Natasha Farrant

Natasha Farrant is the author of the Costa Award winning novel, Voyage of the Sparrowhawk, bestselling middle-grade novels, The Children of Castle Rock and The Rescue of Ravenwood.
Natasha Farrant credit Red Photography

What was your favourite childhood book and why?

Ah, it’s a difficult question, because there are so many! I didn’t just read books as a child, I lived and breathed them. But if I had to pick one book, then it would be THE LION, THE WITCH AND THE WARDROBE, and if I had to pick one page of that book it would be the one when Lucy walks through the wardrobe in Narnia for the very first time. That moment blew my mind. I believed in Narnia completely and absolutely, and I think the whole series raised the reading bar for me because it expanded my idea of what was possible. Previous reading had already shown me children pitched against a grown-up world, but Narnia took the fight to an epic, even cosmic level. The books set my moral compass, I think, and made me believe then as now – and frankly, often against common sense – that light and love and all that is good will prevail.

Which of your own books is your favourite and why?

Again, it’s hard to pick. It’s usually the last book I’ve written, so right now that would be THE RESCUE OF RAVENWOOD! But I will always have a particularly soft spot for AFTER IRIS. It’s a book about a family dealing with a bereavement, and I wrote it as my daughter was coming out of a long illness. I didn’t realise it at the time but there was a connection between the two, and writing it was a very healing experience on many levels. An added joyful dimension was that she was photographed for the front cover of the original edition.

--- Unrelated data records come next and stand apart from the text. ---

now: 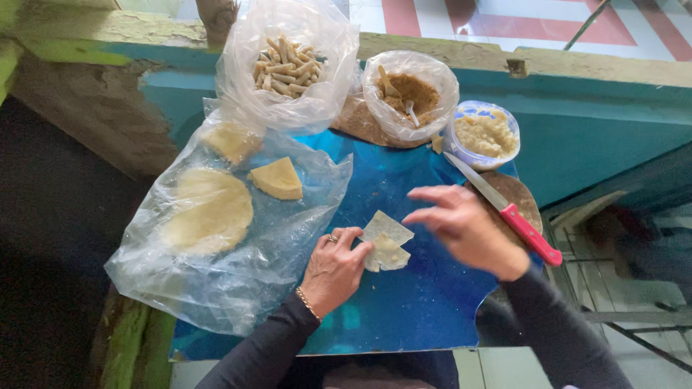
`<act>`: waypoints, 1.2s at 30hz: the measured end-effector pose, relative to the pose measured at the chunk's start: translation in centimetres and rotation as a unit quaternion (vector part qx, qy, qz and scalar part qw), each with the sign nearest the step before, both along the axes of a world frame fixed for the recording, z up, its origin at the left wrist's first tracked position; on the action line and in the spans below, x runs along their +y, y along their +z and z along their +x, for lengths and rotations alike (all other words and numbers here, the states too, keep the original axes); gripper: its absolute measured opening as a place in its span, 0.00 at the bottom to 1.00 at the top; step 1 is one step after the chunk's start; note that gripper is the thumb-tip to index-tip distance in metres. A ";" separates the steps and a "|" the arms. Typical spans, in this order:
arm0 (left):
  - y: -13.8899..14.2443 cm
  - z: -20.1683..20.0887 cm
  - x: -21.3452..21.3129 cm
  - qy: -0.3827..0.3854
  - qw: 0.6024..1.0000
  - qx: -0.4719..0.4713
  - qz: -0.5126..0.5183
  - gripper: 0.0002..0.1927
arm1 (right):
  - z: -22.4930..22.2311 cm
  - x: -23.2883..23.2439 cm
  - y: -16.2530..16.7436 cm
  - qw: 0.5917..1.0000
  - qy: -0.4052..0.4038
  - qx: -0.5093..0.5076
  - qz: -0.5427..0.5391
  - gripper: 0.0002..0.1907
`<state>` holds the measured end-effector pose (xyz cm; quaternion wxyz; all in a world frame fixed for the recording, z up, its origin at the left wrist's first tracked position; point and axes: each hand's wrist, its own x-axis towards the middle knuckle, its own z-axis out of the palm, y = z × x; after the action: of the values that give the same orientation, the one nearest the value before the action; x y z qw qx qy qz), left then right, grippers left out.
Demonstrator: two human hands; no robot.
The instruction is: The person folds square pastry wrappers into filled parcels. They spoon a light filling from a plastic container onto a wrapper, fold the wrapper over, and press the edges closed by hand, setting finished parcels aside while more wrappers and dough pieces wait on the table.
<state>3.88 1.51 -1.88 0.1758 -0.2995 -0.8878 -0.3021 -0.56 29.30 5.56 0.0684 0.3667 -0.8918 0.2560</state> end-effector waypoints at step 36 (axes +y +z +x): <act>0.7 -0.8 -1.1 -0.019 0.998 -0.029 0.045 0.12 | -29.3 -3.4 -1.3 0.872 -0.334 -0.057 0.353 0.18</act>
<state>3.11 0.43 -1.16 0.1570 -0.2994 -0.8722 -0.3536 -29.86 25.90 4.23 -0.0354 0.0317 -0.9945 -0.0933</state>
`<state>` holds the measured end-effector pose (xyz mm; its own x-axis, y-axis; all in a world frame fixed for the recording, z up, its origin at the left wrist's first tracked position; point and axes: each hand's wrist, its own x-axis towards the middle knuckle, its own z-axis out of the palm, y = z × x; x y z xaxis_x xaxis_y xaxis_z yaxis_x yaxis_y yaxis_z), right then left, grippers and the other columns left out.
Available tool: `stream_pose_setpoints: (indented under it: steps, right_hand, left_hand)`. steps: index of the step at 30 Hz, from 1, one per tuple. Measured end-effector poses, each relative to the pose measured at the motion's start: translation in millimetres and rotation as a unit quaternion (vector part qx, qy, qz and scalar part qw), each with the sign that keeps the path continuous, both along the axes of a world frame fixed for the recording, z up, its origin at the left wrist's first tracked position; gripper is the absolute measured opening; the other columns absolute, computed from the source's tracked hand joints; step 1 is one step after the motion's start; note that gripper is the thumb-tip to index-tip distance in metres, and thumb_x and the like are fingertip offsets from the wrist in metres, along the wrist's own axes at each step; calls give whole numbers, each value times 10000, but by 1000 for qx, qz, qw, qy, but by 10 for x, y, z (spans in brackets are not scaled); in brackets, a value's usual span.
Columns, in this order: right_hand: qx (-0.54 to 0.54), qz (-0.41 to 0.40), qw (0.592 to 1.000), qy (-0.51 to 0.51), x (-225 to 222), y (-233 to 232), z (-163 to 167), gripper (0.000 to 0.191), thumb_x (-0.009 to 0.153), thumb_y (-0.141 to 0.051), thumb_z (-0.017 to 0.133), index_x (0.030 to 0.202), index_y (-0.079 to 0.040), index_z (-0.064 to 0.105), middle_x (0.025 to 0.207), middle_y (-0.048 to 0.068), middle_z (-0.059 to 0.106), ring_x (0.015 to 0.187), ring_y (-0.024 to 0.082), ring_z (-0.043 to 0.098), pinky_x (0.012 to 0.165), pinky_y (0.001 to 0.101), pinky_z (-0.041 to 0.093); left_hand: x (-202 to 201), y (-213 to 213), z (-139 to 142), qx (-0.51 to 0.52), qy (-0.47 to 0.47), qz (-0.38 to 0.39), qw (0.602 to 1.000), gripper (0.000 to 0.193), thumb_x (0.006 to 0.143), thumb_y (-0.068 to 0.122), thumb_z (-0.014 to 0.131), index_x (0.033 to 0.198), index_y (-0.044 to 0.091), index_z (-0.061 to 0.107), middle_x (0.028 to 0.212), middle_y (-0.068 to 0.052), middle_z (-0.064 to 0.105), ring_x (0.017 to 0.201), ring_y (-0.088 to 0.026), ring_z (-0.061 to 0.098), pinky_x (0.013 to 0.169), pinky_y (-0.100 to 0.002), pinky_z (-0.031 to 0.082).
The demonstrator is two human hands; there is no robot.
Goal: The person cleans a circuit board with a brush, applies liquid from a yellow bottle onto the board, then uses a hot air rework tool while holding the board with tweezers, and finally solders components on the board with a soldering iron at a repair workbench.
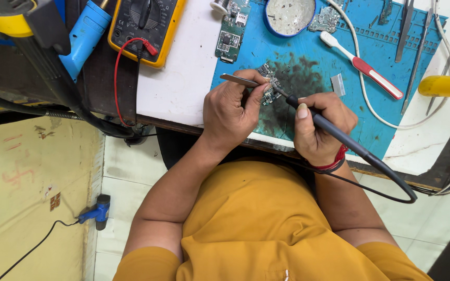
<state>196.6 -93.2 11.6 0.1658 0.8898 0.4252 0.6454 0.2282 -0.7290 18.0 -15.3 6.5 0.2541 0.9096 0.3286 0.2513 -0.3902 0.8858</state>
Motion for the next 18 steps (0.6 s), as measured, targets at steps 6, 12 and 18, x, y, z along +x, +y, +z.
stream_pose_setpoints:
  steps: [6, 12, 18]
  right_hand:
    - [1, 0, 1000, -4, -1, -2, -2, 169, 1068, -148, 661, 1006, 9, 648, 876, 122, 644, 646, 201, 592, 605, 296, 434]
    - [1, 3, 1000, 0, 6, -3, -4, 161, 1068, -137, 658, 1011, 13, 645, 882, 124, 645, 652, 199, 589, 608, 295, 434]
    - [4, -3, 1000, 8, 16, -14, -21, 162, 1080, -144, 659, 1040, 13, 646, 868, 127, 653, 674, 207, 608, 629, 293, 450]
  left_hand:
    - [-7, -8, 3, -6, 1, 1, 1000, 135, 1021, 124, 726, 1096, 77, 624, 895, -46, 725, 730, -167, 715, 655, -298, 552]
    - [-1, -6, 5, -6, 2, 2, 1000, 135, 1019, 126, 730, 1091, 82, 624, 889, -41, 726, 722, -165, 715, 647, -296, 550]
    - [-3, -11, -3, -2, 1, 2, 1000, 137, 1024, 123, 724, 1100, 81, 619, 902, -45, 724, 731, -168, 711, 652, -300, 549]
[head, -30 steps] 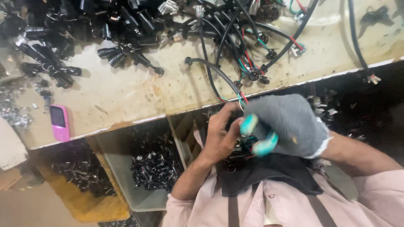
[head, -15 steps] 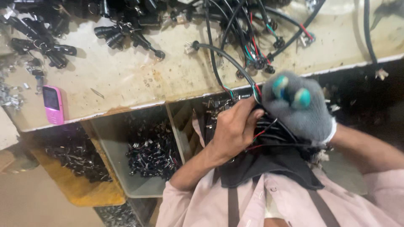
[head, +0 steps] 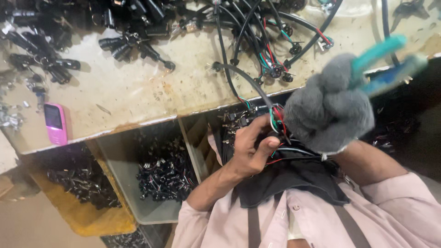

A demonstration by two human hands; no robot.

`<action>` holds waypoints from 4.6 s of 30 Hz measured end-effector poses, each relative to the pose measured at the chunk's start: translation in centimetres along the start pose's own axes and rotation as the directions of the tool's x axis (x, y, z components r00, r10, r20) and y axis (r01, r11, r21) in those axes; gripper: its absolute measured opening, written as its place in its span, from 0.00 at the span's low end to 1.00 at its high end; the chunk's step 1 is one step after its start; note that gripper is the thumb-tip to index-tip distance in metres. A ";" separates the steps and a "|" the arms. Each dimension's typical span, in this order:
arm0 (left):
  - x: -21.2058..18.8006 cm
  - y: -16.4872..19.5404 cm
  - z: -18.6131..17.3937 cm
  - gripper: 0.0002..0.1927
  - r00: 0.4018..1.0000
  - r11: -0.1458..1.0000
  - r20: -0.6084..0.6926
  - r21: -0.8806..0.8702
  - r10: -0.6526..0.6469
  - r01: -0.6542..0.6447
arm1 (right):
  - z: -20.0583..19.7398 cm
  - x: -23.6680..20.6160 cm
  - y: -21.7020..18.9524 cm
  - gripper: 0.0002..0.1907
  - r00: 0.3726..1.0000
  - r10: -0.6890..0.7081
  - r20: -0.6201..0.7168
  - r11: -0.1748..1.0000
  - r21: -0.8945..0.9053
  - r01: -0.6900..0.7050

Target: The person repeatedly picks small black cylindrical components from a pile on the table and attaches them to the ends of wires using pliers. The person holds the wire with one hand and uses the pliers with the other to secure the component, then places the finished assembly back on the table.

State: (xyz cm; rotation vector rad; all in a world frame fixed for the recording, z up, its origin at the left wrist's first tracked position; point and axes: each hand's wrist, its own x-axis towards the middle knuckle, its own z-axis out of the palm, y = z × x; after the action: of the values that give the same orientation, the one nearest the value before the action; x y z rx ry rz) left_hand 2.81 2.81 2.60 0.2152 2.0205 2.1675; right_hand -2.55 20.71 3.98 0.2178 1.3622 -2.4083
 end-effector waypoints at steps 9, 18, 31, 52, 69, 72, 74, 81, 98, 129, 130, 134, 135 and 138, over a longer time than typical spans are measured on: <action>-0.2 3.4 -2.0 0.29 0.882 0.479 0.425 0.829 -0.202 -0.289 | 4.0 5.0 -4.9 0.12 0.867 -0.205 0.454 0.467 -0.733 0.494; -1.4 4.3 -10.6 0.07 0.981 0.466 0.023 0.878 0.195 -0.113 | 6.6 5.0 -3.4 0.12 0.831 0.060 0.553 -0.214 -0.806 0.552; 7.9 -2.8 -17.4 0.24 0.659 0.956 -0.707 0.286 0.254 -0.062 | -5.9 3.6 -3.8 0.22 0.904 -0.053 0.424 -0.077 -0.904 0.420; 3.1 0.8 -1.7 0.17 0.981 0.984 0.105 -0.057 -0.162 0.168 | -4.8 6.6 -6.6 0.11 0.985 0.004 0.174 0.481 -0.863 0.151; 1.9 0.1 -0.1 0.12 0.984 0.975 0.106 0.159 0.141 -0.157 | -2.2 -2.6 -1.6 0.08 0.954 -0.300 -0.012 0.948 -0.116 0.297; 1.6 0.1 0.5 0.13 0.982 0.979 0.103 0.111 0.160 -0.171 | -2.2 -2.8 -0.4 0.08 0.983 -0.184 -0.016 0.972 -0.155 0.179; 1.5 0.1 1.1 0.15 0.993 0.992 0.072 0.073 0.096 -0.101 | -1.6 -2.2 -0.2 0.08 0.987 -0.160 -0.035 0.979 -0.137 0.154; 1.3 0.7 0.5 0.40 0.984 0.994 0.143 0.029 0.103 -0.108 | -0.1 0.5 -3.5 0.08 0.971 -0.219 -0.095 0.974 -0.076 0.212; 4.4 2.2 -8.7 0.11 0.880 0.694 0.446 0.686 -0.165 -0.218 | -0.3 9.5 -6.0 0.20 0.941 -0.001 0.338 -0.277 -0.904 0.324; 4.6 -0.9 -1.7 0.16 0.991 0.991 0.126 0.123 0.043 -0.059 | -1.0 1.9 -6.6 0.08 0.630 0.224 0.743 -0.025 -0.642 0.766; 4.6 -0.5 -1.5 0.16 0.991 0.998 0.132 0.058 -0.037 0.030 | -0.8 2.0 -6.7 0.10 0.684 0.041 0.728 0.141 -0.682 0.718; 4.5 0.2 0.0 0.11 1.000 0.907 -0.015 0.420 -0.026 0.030 | -0.2 1.8 -5.1 0.11 0.833 -0.314 0.456 0.504 -0.663 0.553; 4.3 0.3 0.3 0.11 0.997 0.912 -0.019 0.401 -0.081 0.082 | -0.3 1.7 -4.4 0.11 0.849 -0.340 0.404 0.514 -0.676 0.528; 4.3 0.3 0.9 0.11 0.996 0.909 -0.032 0.407 -0.086 0.092 | -1.2 1.6 -2.6 0.11 0.865 -0.321 0.386 0.550 -0.667 0.502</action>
State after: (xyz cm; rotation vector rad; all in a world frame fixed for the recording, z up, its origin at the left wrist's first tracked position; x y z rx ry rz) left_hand -1.15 4.65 2.93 0.1555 2.4215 1.6743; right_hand -5.06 22.62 4.92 -0.6582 2.3579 -1.8288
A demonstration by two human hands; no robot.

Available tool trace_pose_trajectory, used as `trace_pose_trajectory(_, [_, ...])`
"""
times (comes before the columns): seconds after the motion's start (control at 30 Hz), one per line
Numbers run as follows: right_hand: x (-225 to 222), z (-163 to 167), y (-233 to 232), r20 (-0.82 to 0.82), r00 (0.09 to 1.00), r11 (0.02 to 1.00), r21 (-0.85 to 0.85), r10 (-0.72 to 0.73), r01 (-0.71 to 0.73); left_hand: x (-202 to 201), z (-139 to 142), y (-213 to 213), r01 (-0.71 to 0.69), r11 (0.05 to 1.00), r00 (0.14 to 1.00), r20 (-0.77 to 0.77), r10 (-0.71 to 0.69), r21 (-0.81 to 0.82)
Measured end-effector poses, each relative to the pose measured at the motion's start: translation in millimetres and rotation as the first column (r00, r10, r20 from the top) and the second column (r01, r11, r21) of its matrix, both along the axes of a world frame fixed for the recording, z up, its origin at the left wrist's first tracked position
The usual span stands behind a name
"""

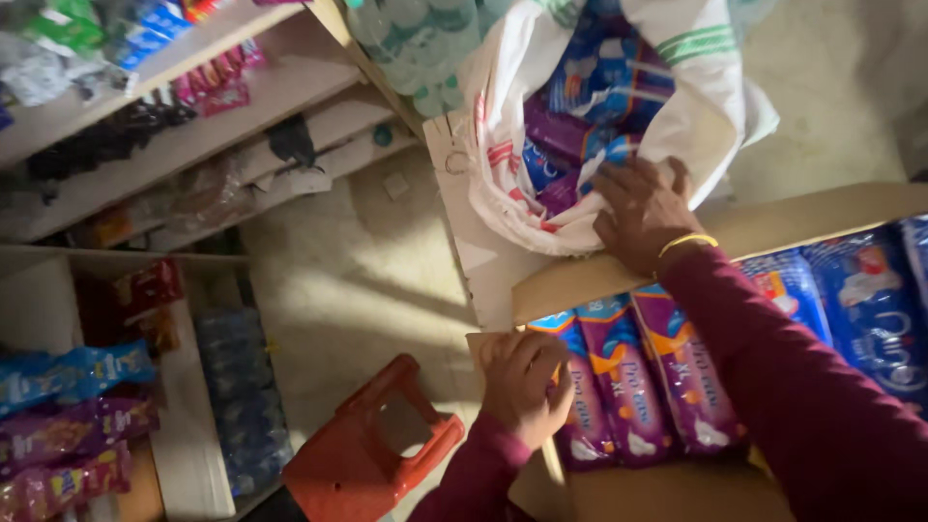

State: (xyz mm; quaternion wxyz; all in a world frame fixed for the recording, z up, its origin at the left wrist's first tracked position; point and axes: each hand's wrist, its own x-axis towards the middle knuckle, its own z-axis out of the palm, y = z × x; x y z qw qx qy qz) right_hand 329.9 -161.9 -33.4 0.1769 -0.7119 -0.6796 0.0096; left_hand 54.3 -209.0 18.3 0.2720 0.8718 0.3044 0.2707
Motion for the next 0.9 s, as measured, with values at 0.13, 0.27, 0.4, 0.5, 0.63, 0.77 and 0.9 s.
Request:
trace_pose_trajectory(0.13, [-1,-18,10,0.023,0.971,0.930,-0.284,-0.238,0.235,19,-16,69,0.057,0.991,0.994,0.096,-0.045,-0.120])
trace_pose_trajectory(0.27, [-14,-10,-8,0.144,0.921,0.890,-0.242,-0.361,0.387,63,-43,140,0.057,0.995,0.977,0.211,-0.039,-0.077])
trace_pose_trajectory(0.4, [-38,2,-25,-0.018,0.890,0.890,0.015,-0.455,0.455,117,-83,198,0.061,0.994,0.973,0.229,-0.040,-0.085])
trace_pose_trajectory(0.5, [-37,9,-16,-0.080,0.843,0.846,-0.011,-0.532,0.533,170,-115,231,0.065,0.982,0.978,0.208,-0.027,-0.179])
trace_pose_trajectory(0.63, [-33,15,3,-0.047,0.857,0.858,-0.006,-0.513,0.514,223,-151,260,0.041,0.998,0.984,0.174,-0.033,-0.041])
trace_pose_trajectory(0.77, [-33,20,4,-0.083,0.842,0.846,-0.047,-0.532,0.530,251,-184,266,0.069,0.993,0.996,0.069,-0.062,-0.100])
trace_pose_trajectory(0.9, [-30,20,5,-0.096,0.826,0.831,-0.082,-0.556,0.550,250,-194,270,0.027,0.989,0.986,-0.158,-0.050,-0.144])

Why do you choose to read? 

The immediate, honest answer is that I can’t not read. Reading, like breathing, is just what I do. My idea of absolute heaven is a good book and hours ahead of me without interruption, perhaps with added tea/biscuits/chocolate on hand. I recently had a long train journey, through England, France, Belgium and Germany. I read the whole way, and I didn’t see any of those countries because for the entire journey I was actually in Italy (the book was STILL LIFE by Sarah Winman). But if you must have reasons to read for pleasure – bald facts, as Anne Shirley might say – they are these. Reading allows me to live multiple lives (as demonstrated by the abovementioned train journey). As a teenager, sent away on interminable language exchanges, I combatted homesickness with PG Wodehouse. As an adult, when the real world feels too bleak, I read Eva Ibbotson (any book will do, though THE SECRET COUNTESS is a perennial favourite).

So, I read for fun, for comfort, for escape, for education. And something bigger than this, I think. There is an order to books which the real world often lacks. Reading helps me navigate my way through the chaos. At a time of increasing instability, books are my rock, the harbour I return to for strength and courage. Stories give me the armour to take on the world. To quote Neil Gaiman, paraphrasing: Fairy tales are more than true — not because they tell us dragons exist, but because they tell us dragons can be beaten.” Perhaps that is the most important reason of all.